The similarities and differences in Islamophobia and Anti-Semitism
All xenophobic and racist tendencies are based on vague, non-specific narratives. Islamophobia and anti-Semitism are based on the stereotyping of a particular group as per the popular narrative.
The Holocaust saw the Nazi party blame Jewish people within the nation as a ‘weak link’ that lost them the First World War, the economic recession in 1929, and the need for their ‘exclusion.’ Similarly, as the world suffered the 2008 economic crisis and now the economic crisis caused the coronavirus, the West returns to its historic populist tendencies, blaming immigrant communities pushing a Muslim genocide.

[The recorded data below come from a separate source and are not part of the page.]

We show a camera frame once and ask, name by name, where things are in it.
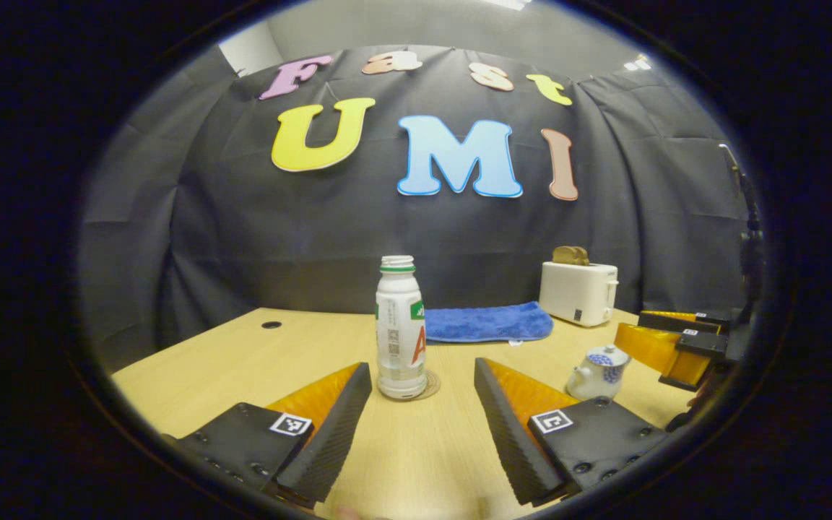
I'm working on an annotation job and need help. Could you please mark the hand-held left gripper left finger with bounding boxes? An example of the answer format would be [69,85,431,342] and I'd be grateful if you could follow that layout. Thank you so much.
[163,363,373,506]

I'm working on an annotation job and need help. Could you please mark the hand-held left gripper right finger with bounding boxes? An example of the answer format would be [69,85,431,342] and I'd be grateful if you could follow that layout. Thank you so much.
[473,357,671,506]

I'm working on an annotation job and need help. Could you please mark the blue white teacup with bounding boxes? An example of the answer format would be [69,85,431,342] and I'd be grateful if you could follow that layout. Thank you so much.
[566,361,628,402]

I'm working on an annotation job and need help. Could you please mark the round brown coaster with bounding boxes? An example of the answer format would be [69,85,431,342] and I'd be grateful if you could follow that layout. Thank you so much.
[398,370,441,402]

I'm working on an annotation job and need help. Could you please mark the white water bottle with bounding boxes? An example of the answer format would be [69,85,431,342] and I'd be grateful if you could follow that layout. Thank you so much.
[376,256,428,400]

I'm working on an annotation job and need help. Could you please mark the white toaster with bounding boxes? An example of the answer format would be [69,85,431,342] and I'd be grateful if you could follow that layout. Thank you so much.
[539,261,619,328]

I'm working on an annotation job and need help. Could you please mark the blue towel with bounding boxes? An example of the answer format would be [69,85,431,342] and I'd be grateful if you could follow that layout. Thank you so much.
[425,301,554,344]

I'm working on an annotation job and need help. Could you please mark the black backdrop cloth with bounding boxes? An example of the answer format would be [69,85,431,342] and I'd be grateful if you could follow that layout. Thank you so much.
[77,45,763,369]

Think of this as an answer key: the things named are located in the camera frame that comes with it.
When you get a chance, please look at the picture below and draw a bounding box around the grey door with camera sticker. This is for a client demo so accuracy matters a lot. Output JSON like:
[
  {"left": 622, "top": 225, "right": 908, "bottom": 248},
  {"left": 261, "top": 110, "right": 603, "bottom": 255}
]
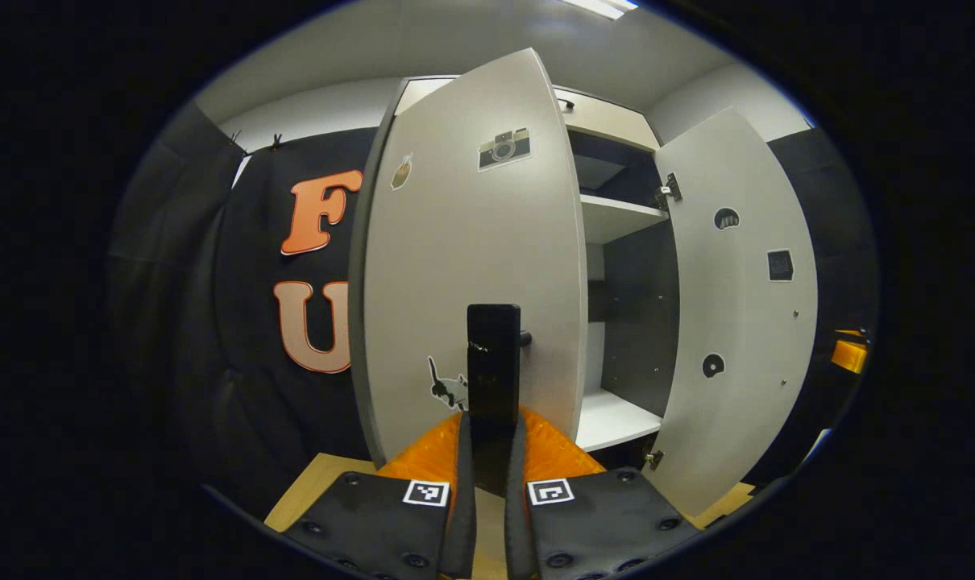
[{"left": 349, "top": 48, "right": 589, "bottom": 468}]

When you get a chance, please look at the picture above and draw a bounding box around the large ceiling light panel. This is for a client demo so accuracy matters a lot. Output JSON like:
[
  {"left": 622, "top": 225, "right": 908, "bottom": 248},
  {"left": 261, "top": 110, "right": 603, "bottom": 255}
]
[{"left": 560, "top": 0, "right": 640, "bottom": 20}]

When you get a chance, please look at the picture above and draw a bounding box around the grey door with cherry sticker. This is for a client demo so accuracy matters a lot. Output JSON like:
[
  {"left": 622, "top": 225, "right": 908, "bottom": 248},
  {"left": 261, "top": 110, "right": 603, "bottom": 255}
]
[{"left": 645, "top": 107, "right": 819, "bottom": 516}]

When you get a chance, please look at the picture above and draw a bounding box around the black door handle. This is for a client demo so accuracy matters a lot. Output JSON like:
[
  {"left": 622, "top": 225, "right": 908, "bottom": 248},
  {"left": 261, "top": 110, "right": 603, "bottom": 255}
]
[{"left": 466, "top": 304, "right": 533, "bottom": 496}]

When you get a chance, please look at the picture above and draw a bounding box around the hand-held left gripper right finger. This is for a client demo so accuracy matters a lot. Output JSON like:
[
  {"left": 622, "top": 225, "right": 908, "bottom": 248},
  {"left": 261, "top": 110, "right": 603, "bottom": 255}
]
[{"left": 503, "top": 406, "right": 703, "bottom": 580}]

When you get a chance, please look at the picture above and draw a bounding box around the white cabinet shelf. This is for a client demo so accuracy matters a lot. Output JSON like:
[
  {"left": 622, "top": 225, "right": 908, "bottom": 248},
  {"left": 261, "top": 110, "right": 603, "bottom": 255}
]
[
  {"left": 580, "top": 193, "right": 670, "bottom": 245},
  {"left": 575, "top": 389, "right": 664, "bottom": 454}
]

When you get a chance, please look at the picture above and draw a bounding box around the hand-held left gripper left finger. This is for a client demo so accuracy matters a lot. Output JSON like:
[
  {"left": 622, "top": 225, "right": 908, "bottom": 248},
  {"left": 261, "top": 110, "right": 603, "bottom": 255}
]
[{"left": 281, "top": 412, "right": 478, "bottom": 580}]

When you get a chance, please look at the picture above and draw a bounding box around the grey cabinet top flap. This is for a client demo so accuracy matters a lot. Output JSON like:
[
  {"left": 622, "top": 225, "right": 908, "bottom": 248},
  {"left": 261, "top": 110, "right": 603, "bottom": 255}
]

The second part of the Holocaust was pushing self-serving policies under the guise of action against the ‘others.’ Some of the Holocaust victims were political opponents of the Nazi party, many victims of the West’s war on terror, were leaders that were non-adherents of ‘Western values.’ Hatemongers riding the wave of populism slide in self-profiting policies. Proxy wars with Iran under the guise of ‘war on terror’ are examples of this phenomenon. A silent Muslim genocide is taking place.
The Muslim genocide
According to a 2020 study conducted under the Watson Institute for International and Public Affairs auspices, the several wars initiated by the United States in its war against terror have caused the displacement, conservatively calculated, of 37 million people. According to the same institution, around 801,000 people have died in the ‘war on terror’ in Afghanistan, Pakistan, Syria, and Iraq. It continues to say, howeve,r that, “several times as many have been killed indirectly as a result of the wars — because, for example, of water loss, sewage and other infrastructural issues, and war-related disease.”
This does not count Muslims in Palestine, Kashmir, Myanmar, or Muslims killed or persecuted as direct victims of Islamophobic attacks in western countries. The numbers of victims of the Muslim genocide are accumulating, albeit not the result of one guilty authority, unlike the Nazi Party in Germany.